The UK Prudential Regulation Authority (PRA) has finalised its new approach to supervising branches and subsidiaries of international banks and branch reporting. The new Supervisory Statement - International banks: The PRA's approach to branch and subsidiary supervision - came into force immediately on 20 May 2025.
Announcing the changes, Sam Woods, Deputy Governor of Prudential Regulation and CEO of the PRA, said:
“These changes will maintain the UK’s very open approach to international banking, while filling a gap we identified in our regime and increasing some thresholds to support competitiveness and growth”.
Speaking to Senior Managers at a number of international banks since the changes were finalised, it is clear that they are welcome. Clear statement of the PRA's expectations is particularly helpful when communicating requirements to the overseas parent. There is also relief that implementation of the Branch Return reporting has been postponed from H2 2025, as originally anticipated, to H1 2026.
So, to recap, what are the key changes and what happens next?
Background
On 20 May 2025, the PRA released PS6/25 – International firms: Updates to SS5/21 and branch reporting and updated Supervisory Statement International banks: The PRA's approach to branch and subsidiary supervision, detailing its final rules and policies regarding the supervision of branches and subsidiaries of international firms. This followed the July 2024 publication of CP11/24 – International firms: Updates to SS5/21 and branch reporting, which proposed updates to reflect developments since the original July 2021 Supervisory Statement and to clarify certain aspects of the PRA’s approach.
Key changes originally proposed in CP11/24
- Introduction of additional indicative criteria for the PRA to consider when determining whether it would be appropriate for an international bank to operate in the UK as a branch rather than a subsidiary. The PRA’s starting point is that it generally expects international banks to operate as subsidiaries rather than branches, as this gives the PRA increased visibility of and influence over firms operating in the UK.
- Clarification of the expectations of firms’ booking arrangements and extending their formal application to a subset of UK banks.
- Amendments to the PRA branch return designed to improve the collection of whole-firm liquidity data.
- Minor amendments to SS5/21 to clarify some of the PRA’s existing expectations and processes, including:
- Clarifying the role of deposit aggregators
- Clarifying the PRA’s process for assessing equivalence of home jurisdictions of international banks
- Clarifying expectations of international banks on innovations in use by deposit-takers of deposits, e-money and regulated stablecoins
- Conclusion of the temporary permissions regime
Key changes between CP11/24 and PS6/25
- Branch Risk Appetite – To provide international banks with additional room to expand their activities within UK branches, the PRA increased the existing £100m and £500m thresholds for deposits covered by the Financial Services Compensation Scheme (FSCS) by 30%, broadly reflecting inflation. A new indicative threshold of £300m for total retail and small business instant access deposits has also been introduced. Beyond this threshold, international banks are generally expected to operate in the UK as subsidiaries rather than branches.

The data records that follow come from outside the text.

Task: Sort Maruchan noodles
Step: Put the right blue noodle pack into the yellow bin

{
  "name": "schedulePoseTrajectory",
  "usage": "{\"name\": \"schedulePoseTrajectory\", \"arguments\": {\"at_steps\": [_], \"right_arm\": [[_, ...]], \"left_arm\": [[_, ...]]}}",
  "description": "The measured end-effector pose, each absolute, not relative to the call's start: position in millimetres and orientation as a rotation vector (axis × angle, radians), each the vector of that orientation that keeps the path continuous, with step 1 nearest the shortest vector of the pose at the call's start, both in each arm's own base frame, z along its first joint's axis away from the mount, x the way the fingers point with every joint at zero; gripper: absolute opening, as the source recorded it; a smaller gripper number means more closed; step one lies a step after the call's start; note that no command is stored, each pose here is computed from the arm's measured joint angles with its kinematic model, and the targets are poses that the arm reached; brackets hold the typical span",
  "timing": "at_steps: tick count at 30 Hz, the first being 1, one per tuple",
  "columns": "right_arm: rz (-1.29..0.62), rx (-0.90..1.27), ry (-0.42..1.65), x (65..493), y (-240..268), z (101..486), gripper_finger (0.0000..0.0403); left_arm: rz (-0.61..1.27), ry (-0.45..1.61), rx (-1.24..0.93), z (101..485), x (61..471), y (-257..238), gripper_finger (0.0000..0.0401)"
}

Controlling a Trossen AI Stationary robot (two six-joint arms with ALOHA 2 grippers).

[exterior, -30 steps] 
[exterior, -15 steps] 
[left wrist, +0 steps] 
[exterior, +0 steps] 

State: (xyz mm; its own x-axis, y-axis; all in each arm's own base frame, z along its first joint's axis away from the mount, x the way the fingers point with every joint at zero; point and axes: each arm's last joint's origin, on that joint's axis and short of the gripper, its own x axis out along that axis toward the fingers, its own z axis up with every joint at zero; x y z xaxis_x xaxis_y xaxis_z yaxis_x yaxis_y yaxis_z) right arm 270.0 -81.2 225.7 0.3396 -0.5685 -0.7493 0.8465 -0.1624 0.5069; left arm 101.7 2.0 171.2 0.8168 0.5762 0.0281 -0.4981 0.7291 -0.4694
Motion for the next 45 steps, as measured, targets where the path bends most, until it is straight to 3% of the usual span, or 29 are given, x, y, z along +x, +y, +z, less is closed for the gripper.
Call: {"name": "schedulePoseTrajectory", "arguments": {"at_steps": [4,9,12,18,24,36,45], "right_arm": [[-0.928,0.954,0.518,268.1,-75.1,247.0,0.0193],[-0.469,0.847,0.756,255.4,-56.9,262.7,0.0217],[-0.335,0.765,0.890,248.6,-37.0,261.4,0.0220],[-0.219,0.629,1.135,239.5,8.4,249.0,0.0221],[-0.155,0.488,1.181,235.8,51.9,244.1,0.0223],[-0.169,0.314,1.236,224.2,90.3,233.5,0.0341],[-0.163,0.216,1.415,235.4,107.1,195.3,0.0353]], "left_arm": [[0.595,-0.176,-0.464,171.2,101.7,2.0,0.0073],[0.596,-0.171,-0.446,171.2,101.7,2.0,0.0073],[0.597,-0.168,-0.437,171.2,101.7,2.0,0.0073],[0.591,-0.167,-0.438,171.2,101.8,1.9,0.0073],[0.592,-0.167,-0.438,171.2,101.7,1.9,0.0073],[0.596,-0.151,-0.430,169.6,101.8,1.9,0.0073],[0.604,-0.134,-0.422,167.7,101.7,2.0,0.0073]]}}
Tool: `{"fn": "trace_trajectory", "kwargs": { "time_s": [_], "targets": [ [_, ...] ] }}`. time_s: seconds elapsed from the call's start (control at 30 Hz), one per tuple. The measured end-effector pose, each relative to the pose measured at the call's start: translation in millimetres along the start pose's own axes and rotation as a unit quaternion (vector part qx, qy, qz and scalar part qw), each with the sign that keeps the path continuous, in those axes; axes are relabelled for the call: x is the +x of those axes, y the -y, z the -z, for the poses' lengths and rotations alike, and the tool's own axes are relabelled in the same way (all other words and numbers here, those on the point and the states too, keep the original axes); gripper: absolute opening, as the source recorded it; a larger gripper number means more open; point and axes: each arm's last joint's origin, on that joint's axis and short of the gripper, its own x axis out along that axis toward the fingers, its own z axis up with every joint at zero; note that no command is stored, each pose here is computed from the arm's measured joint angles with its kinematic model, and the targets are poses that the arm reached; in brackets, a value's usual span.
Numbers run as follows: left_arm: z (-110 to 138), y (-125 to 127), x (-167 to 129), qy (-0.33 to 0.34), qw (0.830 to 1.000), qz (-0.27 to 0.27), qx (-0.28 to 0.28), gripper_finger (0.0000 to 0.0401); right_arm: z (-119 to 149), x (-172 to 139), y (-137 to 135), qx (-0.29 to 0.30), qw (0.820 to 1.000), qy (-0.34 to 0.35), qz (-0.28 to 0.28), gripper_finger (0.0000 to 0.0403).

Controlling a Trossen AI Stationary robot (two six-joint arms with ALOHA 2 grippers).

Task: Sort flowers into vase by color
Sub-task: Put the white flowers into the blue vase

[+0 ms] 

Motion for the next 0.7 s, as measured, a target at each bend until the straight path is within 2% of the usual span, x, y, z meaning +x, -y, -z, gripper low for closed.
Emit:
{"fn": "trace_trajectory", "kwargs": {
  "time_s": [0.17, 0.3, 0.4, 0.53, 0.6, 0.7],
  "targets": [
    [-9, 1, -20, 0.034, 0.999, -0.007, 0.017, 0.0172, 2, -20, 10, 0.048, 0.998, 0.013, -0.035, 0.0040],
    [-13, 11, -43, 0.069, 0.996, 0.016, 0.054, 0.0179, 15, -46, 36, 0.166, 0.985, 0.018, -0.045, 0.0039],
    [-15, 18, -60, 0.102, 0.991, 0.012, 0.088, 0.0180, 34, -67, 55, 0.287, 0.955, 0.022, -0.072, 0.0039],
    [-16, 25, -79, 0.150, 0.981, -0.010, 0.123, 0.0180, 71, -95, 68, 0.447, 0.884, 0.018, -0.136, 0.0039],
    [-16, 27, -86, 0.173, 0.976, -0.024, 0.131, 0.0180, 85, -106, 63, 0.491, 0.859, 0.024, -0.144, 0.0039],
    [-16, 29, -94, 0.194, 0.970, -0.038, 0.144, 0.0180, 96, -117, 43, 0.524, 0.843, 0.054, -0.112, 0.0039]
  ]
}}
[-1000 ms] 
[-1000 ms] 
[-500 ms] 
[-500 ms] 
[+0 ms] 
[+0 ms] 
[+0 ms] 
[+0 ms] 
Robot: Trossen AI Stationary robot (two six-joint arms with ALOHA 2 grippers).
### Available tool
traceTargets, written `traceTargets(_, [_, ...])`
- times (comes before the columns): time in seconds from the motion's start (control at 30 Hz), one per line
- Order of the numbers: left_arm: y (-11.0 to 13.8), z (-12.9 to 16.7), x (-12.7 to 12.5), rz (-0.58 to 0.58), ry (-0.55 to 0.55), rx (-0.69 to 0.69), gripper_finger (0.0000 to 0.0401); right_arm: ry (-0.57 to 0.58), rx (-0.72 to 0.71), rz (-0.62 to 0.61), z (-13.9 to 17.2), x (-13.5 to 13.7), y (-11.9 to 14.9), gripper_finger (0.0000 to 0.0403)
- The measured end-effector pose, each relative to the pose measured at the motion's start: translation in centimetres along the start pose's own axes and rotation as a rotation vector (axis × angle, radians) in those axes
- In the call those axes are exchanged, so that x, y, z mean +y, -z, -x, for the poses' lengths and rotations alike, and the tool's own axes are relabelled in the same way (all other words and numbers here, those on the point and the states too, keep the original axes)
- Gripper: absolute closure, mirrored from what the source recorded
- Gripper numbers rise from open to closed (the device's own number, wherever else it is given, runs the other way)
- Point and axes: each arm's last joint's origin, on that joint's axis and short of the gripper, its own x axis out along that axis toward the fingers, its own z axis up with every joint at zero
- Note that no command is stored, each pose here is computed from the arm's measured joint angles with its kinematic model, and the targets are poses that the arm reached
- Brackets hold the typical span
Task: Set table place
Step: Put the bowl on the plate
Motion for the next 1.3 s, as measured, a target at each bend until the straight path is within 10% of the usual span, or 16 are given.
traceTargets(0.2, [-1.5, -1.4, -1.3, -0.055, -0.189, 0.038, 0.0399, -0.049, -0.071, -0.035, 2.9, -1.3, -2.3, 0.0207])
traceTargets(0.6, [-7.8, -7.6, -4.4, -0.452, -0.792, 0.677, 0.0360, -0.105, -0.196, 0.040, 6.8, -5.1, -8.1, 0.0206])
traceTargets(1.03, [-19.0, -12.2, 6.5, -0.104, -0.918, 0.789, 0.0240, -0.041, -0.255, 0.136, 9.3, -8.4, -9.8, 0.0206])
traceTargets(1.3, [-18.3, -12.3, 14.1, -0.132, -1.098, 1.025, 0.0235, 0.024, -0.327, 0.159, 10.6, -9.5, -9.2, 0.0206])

- Booking Models – The scope of application was clarified, particularly concerning branches and UK trading banks, and in relation to Article 21c of CRD VI (EU Directive 2024/1619). Modifications were made to booking responsibilities and trade capture language to ensure clarity and compliance. In response to industry feedback around the increased use of split desks, the PRA made an explicit statement confirming that the booking expectations also apply to UK trading banks with investment banking or sales and trading activities in both the UK and overseas.
- Liquidity Reporting – Recognising the particular challenge for international banks dealing with different reporting requirements and deadlines for home and overseas regulators, the PRA introduced flexibility in the reporting dates firms can use for providing liquidity information. Where data for the Q2 or Q4 reporting period end dates is not available within the PRA's Branch Return submission timelines, banks should provide the most recent data points submitted to the home regulator and advise accordingly. Additional clarification was also provided on reporting expectations during stress, the scope of whole-firm reporting, and certain reporting definitions.
Implementation and next steps
The updated Supervisory Statement came into force on 20 May 2025. All international banks operating in the UK and their wider group should ensure that they are familiar with the PRA's latest expectations and how they apply to them. Most of PRA's expectations in the Supervisory Statement apply equally to international banks operating as subsidiaries or through a UK branch. Where there is a distinction between the PRA’s expectations, the Supervisory Statement states this.
New branch reporting policies, including updates to SS34/15 Guidelines for completing regulatory reports and the Branch Return Form, will not take effect until 1 March 2026. Firms must use the revised Branch Return Form for data as at 30 June 2026, with a submission deadline of 30 business days after 30 June 2026.
International banks should also conduct a self-assessment against the revised booking arrangement expectations, following a timeline agreed with their PRA supervisory contact. Any gaps should be identified promptly and remediated in agreement with PRA Supervision.